When the plaintiffs and defendants settled the lawsuit two months later, DeKalb County agreed to have its judges use a “bench card” that reminds them of the legal alternatives to jail and the procedure to figure out if a defendant is able to pay a fine. In reforms that followed the settlement, the county granted residents six weeks to pay off fines, and the option of working them off with community service (at $8/hour).
But according to the ACLU of Georgia, some of the problems persist. At the time of the lawsuit, traffic violations were usually handled in the DeKalb County Recorders Court, where the county charged a $25 court fee on top of the fine for each traffic citation. The Recorders Court was ultimately shut down and replaced with the traffic division of DeKalb County State Court, but that court reinstated the fee.

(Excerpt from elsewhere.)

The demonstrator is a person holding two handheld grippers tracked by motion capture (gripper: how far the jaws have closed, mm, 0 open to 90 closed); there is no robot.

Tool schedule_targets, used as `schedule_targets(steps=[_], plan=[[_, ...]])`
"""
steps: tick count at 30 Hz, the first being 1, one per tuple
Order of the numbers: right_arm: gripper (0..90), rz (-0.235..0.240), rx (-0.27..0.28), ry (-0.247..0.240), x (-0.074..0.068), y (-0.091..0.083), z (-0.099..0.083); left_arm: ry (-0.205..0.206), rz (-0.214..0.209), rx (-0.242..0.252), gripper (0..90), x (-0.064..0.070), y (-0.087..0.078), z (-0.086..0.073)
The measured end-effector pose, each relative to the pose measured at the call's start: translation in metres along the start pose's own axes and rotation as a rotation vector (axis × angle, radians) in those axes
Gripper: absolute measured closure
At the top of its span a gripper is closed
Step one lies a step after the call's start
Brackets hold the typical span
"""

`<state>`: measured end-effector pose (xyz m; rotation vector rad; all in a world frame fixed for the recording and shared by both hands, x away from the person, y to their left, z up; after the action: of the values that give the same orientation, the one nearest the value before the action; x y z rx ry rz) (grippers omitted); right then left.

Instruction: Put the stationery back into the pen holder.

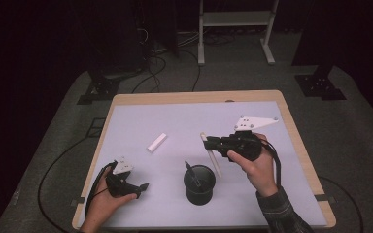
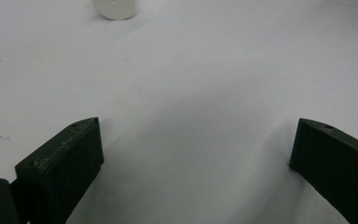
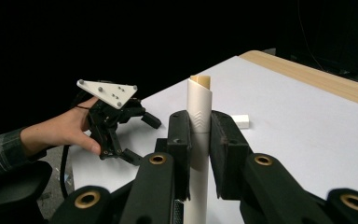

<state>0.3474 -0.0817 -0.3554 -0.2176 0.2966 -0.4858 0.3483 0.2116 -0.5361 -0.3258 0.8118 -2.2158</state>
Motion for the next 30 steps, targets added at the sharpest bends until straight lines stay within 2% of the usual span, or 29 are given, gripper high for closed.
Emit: schedule_targets(steps=[18,30], plan=[[78.2,0.037,0.0,-0.005,-0.01,0.014,0.001,0.0,0.0,0.0,1.6,0.0,0.0,0.0],[78.2,0.049,-0.039,-0.007,-0.013,0.033,-0.01,-0.001,0.0,0.001,1.6,0.0,0.0,0.0]])
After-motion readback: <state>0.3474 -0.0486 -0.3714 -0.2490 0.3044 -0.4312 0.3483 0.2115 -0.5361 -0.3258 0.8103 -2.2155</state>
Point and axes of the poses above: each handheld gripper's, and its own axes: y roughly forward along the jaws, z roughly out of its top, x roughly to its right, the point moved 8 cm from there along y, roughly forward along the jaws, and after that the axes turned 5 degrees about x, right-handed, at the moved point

People who can’t pay court fees or traffic citations right away are often put on probation for as long as a year, until they can pay them off, according to the ACLU of Georgia. When the cases are handled by municipal courts rather than state court, defendants are more likely be jailed for nonpayment, ACLU staff attorney Kosha Tucker told The Appeal. Often, defendants appear in court without a public defender to help them negotiate a better outcome, she added.
“The absence of counsel, coupled with the monetary consequences of a misdemeanor conviction, raise serious concerns about the creation of debtors’ prisons and the criminalization of poverty in municipal courts,” Tucker wrote in an email.

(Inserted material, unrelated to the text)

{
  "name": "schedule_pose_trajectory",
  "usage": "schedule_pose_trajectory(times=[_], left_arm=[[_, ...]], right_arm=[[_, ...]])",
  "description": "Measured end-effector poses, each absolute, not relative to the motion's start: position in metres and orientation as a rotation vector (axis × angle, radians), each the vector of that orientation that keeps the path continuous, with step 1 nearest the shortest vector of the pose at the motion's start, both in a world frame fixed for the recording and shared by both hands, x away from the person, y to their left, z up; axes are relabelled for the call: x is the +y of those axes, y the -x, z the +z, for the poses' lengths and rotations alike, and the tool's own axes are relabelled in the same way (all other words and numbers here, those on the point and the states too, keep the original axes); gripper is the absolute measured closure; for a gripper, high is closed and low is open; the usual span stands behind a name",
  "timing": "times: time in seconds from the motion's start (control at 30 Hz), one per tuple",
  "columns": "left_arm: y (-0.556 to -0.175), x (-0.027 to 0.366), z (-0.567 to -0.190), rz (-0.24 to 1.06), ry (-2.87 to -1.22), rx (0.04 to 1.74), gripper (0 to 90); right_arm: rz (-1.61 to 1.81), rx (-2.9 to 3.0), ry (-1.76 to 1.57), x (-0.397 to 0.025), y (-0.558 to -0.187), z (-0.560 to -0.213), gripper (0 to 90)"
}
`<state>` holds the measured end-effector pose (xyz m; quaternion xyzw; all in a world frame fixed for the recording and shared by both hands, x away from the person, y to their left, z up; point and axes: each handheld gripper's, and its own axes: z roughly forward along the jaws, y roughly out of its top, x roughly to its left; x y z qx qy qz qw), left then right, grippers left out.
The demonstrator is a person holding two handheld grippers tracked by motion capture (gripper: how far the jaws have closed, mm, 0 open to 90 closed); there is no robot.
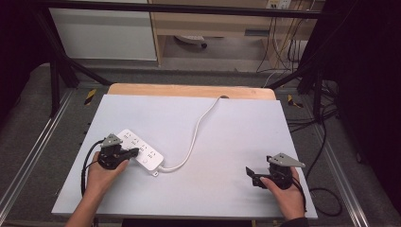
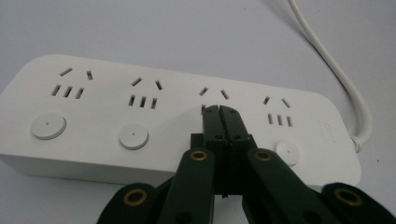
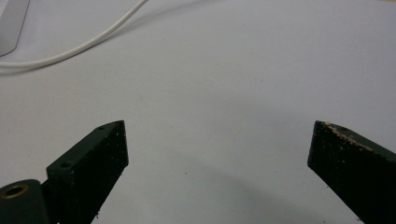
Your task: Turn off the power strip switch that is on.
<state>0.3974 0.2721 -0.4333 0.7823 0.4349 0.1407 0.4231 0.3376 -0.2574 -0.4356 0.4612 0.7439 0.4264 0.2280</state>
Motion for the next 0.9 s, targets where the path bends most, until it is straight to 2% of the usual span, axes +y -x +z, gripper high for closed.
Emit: schedule_pose_trajectory(times=[0.9], left_arm=[[-0.3951,0.2699,-0.4329,0.413,-1.991,1.081,90.0]], right_arm=[[1.171,2.047,-1.273,-0.2581,-0.3372,-0.4354,5.8]])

Last year, the Institute of Justice filed a lawsuit against the DeKalb County town Doraville, alleging that its ticketing practices (handled through its municipal court) that generate revenue for the town are unconstitutional.
The town’s mayor and city manager could not be reached for comment by press time. District Attorney Sherry Boston declined to comment on her county’s use of jail time for overdue fines and fees and referred questions to the solicitor-general’s office, which declined to comment. The DeKalb County Probation office did not respond to a request for comment.
DeKalb County Jail has also been accused of medical neglect. Over the last decade, the jail had the second-highest number of jail deaths in the state, according to an analysis by the Journal-Constitution. In 2015, Ricky Figueroa died by suicide after repeatedly asking for mental health treatment, including filing four grievances with that request. Shantell Johnson was admitted to the jail in 2013 for driving with a suspended license and was found dead in her cell less than 48 hours later. Although an internal investigation found no violation of policy in the leadup to her death, her family is now suing the sheriff’s office.
The office of Sheriff Mann, who took office in 2014, did not return calls or emails seeking comment on the deaths.
Meg Dudukovich of the Atlanta Incarcerated Workers Organizing Committee, which is helping to organize the protests at the jail, told The Appeal she sees the deaths as part of pattern of neglect, both by the jail and the public. “I think that America dehumanizes prisoners so much that a lot of people just assume, ‘Oh, if they’re in jail then they deserve these conditions,’” she said.
“DeKalb has had these issues for decades,” Dudukovich added. “It’s been a well-known secret for a long time.”